This is the problem I am trying to solve :
Given as list of movies in a csv file, extract the movie name and genre and be able to return a query based on the years and the genre. Basically, Parsing a CSV input file and build an indexed data storage to allow search the data in time manner.
My Attempt:
Create a Dictionary with Key as genre and value as List of movies in that genre. This dictionary will satisfy when searched by genre.
To get results by year, I was thinking of creating another dictionary with key as year and value as list of movies in that year. This dictionary will satisfy when searched by year.
Now, when we have really large data to be read from csv, it is wise to create multiple dictionaries for each look up criteria like what I have done? Or should I just create a single List for the csv data and based on the criteria, filter it out. This will slow down the performance. Are there any better approaches to this problem?
Also in my code before displaying the values I am sorting by MovieName. Should I sort the list and save in the dictionary itself?
Any feedback related to the code is also appreciated.
CSV file source : https://gist.github.com/tiangechen/b68782efa49a16edaf07dc2cdaa855ea
class Program
{
static void Main(string[] args)
{
Console.WriteLine("Enter Genre");
string genre = Console.ReadLine();
CSVReader csv = new CSVReader(#"C:\Users\Downloads\movies.csv");
var result = csv.ReadCSVFile();
if (result != null)
{
List<MovieDetails> movieDetails;
result.TryGetValue(genre.ToUpper(), out movieDetails);
if (movieDetails != null)
{
movieDetails.Sort((x, y)=> x.MovieName.CompareTo(y.MovieName));
foreach (var item in movieDetails)
{
Console.WriteLine(item.MovieName +" "+item.Genre);
}
}
}
}
}
public class CSVReader
{
public string filePath { get; set; }
public CSVReader(string filepath)
{
this.filePath = filepath;
}
public Dictionary<string, List<MovieDetails>> ReadCSVFile()
{
try
{
string Line;
Dictionary<string, List<MovieDetails>> dictionary = new Dictionary<string, List<MovieDetails>>();
if (!string.IsNullOrEmpty(filePath))
{
using (StreamReader sdr = new StreamReader(filePath))
{
Line = sdr.ReadLine();
while ((Line = sdr.ReadLine()) != null)
{
List<MovieDetails> movieDetailsList;
string[] input = Line.Split(',');
MovieDetails movieDetails = new MovieDetails()
{
MovieName = input[0],
Genre = input[1].ToUpper(),
LeadStudio = input[2],
Audience = int.Parse(input[3]),
Profitability = float.Parse(input[4]),
RottenTomatoesPercent = int.Parse(input[5]),
WorldwideGross = decimal.Parse(input[6], System.Globalization.NumberStyles.Currency),
Year = int.Parse(input[7])
};
if (dictionary.TryGetValue(movieDetails.Genre, out movieDetailsList))
{
movieDetailsList.Add(movieDetails);
}
else
{
dictionary.Add(movieDetails.Genre, new List<MovieDetails>() { movieDetails });
}
}
return dictionary;
}
}
else
{
return null;
}
}
catch (Exception)
{
throw;
}
}
}
public class MovieDetails
{
public string MovieName { get; set; }
public string Genre { get; set; }
public string LeadStudio { get; set; }
public int Audience { get; set; }
public float Profitability { get; set; }
public int RottenTomatoesPercent { get; set; }
public decimal WorldwideGross { get; set; }
public int Year { get; set; }
}
Index selectivity (the ratio of the average number of records in each "bucket" to the total number of records) is key to designing your program efficiently.

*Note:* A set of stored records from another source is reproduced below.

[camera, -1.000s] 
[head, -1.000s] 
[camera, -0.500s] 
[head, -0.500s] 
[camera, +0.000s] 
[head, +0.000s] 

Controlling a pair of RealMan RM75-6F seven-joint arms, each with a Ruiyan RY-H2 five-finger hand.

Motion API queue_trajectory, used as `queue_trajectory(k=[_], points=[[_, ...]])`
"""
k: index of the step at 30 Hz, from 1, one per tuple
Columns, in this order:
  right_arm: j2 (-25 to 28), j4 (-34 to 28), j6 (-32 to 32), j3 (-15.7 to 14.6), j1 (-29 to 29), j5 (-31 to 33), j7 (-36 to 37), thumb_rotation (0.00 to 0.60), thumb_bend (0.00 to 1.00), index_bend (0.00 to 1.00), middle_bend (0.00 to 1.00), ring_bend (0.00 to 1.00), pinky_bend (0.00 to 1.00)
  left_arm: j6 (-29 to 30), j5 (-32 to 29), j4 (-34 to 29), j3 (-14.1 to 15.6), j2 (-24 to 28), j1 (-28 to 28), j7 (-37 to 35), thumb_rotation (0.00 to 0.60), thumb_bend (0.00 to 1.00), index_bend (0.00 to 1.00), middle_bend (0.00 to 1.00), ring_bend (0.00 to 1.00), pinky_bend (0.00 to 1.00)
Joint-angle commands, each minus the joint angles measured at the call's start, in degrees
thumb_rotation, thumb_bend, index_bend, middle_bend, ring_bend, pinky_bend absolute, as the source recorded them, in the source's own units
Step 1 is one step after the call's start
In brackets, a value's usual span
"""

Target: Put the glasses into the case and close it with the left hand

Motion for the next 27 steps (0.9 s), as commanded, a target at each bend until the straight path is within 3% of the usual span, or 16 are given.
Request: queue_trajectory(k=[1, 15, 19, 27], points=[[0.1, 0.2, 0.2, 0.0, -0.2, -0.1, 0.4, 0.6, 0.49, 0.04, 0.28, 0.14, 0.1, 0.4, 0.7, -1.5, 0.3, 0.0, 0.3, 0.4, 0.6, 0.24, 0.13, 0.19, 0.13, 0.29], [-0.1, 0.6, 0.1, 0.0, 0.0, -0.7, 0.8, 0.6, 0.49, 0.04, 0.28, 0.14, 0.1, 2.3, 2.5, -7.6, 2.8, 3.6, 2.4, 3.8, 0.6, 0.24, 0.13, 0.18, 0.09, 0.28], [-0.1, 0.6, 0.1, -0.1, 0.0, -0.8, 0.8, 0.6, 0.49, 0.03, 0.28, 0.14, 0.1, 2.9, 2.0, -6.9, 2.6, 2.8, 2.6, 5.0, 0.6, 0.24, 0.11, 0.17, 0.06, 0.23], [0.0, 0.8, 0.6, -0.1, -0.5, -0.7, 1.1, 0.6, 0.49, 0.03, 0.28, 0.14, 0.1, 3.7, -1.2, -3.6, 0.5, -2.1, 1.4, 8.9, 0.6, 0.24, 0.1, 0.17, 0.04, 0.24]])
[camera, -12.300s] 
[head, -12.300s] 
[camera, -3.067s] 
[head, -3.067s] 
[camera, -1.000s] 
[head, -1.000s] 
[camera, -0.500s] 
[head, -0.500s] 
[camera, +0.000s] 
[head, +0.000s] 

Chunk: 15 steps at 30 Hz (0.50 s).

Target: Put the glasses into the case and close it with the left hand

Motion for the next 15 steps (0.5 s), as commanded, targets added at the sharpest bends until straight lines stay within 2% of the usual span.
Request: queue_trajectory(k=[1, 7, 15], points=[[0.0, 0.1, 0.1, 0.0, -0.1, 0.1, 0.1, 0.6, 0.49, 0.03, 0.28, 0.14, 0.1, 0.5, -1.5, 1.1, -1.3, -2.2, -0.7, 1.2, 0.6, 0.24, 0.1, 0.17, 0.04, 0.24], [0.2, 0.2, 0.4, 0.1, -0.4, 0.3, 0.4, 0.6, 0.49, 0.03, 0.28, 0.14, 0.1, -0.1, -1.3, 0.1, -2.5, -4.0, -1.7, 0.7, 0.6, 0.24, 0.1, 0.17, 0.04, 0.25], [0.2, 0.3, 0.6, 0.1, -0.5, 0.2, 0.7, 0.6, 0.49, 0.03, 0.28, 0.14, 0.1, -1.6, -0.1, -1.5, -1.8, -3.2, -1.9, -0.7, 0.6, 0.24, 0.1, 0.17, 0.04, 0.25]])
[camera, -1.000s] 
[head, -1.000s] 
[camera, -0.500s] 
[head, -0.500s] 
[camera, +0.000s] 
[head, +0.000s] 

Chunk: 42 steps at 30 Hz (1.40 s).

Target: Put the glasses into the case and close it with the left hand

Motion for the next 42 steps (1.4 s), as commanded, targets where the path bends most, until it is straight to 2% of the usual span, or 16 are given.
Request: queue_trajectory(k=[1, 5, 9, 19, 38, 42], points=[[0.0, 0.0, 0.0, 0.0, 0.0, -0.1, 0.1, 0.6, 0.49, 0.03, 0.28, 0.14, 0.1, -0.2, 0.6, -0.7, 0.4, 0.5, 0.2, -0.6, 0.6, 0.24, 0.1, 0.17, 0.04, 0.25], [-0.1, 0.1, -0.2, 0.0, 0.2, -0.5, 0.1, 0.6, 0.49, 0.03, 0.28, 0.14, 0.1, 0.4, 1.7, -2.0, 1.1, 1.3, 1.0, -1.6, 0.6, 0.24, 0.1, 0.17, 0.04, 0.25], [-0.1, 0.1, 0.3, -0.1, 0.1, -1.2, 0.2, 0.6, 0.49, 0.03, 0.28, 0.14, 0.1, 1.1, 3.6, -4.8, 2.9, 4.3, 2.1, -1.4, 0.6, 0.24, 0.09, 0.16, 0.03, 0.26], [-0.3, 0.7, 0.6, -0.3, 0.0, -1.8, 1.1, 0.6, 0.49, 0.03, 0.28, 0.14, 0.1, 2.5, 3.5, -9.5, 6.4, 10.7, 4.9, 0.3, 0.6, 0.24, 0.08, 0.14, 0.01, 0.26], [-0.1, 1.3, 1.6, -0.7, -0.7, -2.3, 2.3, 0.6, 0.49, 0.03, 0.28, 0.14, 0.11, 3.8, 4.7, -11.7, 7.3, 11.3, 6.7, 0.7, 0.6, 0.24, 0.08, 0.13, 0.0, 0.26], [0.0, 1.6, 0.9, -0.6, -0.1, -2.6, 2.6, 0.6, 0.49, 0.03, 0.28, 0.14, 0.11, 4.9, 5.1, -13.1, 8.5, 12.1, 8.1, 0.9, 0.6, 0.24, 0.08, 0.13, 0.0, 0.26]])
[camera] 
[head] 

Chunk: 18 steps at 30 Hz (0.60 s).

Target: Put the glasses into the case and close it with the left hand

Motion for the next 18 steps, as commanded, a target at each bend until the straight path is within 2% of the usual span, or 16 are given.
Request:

In your sample CSV genre has poor selectivity, because more than half of all movies in the sample are comedies; you would be better off walking the entire list under the circumstances. Same goes for the year: with only four distinct years available, you would be returning a quarter of all records in every search, so you might as well walk the list.

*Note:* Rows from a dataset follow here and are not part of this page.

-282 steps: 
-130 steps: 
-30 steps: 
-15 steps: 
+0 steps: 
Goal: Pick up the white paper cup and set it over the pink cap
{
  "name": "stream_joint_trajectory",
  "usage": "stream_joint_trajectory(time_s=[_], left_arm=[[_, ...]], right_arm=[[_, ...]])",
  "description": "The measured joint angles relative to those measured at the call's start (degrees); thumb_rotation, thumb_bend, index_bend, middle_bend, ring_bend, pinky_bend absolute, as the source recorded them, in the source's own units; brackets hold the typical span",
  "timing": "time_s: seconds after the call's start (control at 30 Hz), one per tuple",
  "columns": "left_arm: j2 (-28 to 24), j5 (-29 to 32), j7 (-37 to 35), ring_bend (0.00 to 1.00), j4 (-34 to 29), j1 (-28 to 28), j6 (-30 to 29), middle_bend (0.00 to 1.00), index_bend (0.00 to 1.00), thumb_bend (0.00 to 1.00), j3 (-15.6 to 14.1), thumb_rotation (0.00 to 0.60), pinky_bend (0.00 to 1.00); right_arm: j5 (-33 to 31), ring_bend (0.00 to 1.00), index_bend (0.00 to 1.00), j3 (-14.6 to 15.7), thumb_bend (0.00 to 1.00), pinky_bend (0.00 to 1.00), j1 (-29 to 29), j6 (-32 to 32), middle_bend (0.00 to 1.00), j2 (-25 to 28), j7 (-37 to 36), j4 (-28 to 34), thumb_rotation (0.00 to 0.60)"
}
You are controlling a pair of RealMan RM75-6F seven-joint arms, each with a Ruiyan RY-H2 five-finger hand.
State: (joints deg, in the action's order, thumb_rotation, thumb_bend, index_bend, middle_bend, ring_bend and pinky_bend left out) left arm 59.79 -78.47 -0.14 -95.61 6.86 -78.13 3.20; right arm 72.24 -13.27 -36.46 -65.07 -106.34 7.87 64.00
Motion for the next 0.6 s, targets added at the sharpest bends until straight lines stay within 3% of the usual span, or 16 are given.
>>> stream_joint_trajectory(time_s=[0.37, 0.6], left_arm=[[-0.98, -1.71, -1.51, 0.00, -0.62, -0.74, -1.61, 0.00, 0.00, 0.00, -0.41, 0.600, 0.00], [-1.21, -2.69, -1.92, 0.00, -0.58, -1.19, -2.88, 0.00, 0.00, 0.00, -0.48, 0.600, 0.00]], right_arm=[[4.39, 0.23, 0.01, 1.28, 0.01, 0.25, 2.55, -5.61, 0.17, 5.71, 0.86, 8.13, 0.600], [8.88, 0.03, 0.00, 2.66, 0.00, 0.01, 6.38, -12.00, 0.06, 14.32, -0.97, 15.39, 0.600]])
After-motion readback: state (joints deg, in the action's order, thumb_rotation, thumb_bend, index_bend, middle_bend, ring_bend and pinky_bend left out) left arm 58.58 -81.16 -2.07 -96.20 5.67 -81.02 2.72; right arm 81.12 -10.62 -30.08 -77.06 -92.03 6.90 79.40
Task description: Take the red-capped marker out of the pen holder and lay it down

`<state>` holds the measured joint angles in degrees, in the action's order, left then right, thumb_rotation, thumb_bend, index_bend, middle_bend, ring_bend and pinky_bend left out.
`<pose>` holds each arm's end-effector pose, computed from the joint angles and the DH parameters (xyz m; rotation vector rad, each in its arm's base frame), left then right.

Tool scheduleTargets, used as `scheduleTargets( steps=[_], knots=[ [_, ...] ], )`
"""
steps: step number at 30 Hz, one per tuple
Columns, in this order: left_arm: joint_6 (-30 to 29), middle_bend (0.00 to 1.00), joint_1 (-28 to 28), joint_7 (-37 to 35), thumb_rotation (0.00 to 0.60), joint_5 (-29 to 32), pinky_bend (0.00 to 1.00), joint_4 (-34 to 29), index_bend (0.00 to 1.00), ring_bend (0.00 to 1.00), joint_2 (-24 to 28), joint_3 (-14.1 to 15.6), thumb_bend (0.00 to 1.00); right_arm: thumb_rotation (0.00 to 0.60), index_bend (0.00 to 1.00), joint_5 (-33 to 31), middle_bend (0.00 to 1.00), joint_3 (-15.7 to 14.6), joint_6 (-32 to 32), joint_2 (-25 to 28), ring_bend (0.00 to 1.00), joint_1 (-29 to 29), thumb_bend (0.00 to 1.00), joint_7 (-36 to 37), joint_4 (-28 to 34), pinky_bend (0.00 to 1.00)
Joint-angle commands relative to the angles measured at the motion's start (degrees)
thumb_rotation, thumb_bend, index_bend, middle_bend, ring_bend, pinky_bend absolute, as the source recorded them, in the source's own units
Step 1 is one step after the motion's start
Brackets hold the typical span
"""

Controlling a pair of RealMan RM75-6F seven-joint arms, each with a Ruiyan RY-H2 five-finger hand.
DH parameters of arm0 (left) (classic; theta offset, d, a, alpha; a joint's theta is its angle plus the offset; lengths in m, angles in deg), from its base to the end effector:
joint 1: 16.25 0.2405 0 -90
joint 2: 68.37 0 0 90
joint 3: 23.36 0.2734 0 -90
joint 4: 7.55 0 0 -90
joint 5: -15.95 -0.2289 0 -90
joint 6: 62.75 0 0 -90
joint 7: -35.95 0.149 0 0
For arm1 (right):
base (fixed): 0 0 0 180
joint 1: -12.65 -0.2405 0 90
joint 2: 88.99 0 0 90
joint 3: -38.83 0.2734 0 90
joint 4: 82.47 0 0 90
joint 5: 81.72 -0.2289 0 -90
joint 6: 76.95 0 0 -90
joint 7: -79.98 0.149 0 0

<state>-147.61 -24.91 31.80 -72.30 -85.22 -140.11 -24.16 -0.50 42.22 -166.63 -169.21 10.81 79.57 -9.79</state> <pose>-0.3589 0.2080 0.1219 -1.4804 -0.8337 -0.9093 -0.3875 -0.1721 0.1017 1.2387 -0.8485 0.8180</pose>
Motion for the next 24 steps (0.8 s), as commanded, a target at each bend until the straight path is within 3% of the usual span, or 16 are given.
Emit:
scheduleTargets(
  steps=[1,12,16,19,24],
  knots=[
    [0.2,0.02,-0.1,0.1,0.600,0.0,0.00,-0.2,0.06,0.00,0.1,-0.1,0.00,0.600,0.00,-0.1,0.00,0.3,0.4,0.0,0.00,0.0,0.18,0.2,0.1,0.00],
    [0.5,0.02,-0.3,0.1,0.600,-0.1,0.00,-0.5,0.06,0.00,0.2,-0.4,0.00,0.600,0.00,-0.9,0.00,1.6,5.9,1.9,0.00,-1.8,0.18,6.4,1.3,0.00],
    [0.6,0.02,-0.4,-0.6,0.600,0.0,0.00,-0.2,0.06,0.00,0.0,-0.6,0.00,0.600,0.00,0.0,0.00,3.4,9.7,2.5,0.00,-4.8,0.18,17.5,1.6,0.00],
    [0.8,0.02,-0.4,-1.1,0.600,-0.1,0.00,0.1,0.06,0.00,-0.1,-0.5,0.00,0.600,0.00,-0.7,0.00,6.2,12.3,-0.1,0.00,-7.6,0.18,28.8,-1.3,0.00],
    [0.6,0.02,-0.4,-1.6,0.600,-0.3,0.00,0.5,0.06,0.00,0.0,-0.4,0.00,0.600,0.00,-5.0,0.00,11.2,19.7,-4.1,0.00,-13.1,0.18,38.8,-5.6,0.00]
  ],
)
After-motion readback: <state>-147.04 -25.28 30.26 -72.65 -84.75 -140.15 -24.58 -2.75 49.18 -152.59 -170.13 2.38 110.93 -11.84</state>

You can get better selectivity by introducing a composite index, i.e. an index with keys combining two or more columns (say, genre + year). This index has better selectivity: you would be placing ten or fewer movies in each "bucket", so when the query asks for a combination, you'd go for an index.

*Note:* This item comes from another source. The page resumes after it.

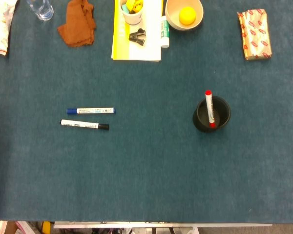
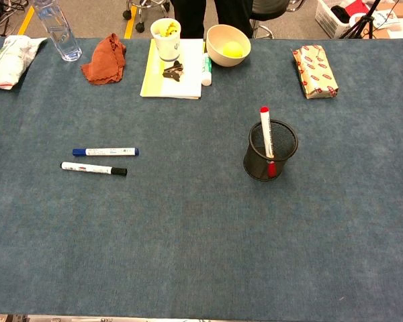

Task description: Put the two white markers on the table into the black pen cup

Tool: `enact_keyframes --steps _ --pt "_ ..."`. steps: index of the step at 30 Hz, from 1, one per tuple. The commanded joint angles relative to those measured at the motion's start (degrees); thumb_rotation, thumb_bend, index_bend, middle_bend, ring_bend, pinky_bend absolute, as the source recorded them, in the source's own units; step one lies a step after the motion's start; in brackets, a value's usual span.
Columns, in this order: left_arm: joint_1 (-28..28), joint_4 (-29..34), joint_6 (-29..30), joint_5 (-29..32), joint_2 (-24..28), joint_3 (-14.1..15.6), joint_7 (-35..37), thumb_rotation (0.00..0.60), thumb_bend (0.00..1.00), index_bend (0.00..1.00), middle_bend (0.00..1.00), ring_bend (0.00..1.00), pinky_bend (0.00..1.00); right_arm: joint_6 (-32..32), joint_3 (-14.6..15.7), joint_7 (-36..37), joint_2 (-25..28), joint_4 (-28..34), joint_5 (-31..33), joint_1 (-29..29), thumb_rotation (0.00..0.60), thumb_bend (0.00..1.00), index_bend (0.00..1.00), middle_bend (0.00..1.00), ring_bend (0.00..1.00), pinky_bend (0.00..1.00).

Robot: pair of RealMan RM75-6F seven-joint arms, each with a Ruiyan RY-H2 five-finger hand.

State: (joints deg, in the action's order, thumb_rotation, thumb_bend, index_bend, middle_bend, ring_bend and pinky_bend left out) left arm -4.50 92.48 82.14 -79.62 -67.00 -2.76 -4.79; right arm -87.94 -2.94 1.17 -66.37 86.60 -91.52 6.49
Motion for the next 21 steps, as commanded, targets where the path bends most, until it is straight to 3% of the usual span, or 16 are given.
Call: enact_keyframes --steps 1,21 --pt "-0.1 -0.2 -0.05 -0.05 -0.28 -0.07 0.12 0.6 0.33 0.43 0.31 0.36 0.54 -0.02 0.04 0.1 -0.1 -0.11 0.05 -0.08 0.6 0.0 0.18 0.17 0.16 0.39" --pt "-0.14 -0.62 -0.29 -0.34 -1.0 0.16 0.19 0.6 0.33 0.43 0.31 0.36 0.54 0.19 0.31 0.73 -1.02 -0.91 0.04 -0.33 0.6 0.0 0.18 0.17 0.16 0.39"
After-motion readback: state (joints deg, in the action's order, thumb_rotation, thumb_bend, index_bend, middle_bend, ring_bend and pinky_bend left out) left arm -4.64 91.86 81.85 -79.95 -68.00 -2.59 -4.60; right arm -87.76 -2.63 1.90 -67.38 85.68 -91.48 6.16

Note that another possibility to run queries faster is to keep your records in sorted order on one of the search keys. This would let you handle queries with a binary search and a forward scan, rather than a full scan of the data. Picking the sort column requires statistics on your search queries, because it may negatively impact queries that are based on other columns.
Related
Im trying to generate a random ID number so when the user clicks a button it redirects to a random artist. I was able to do it and it works quite well with the code below.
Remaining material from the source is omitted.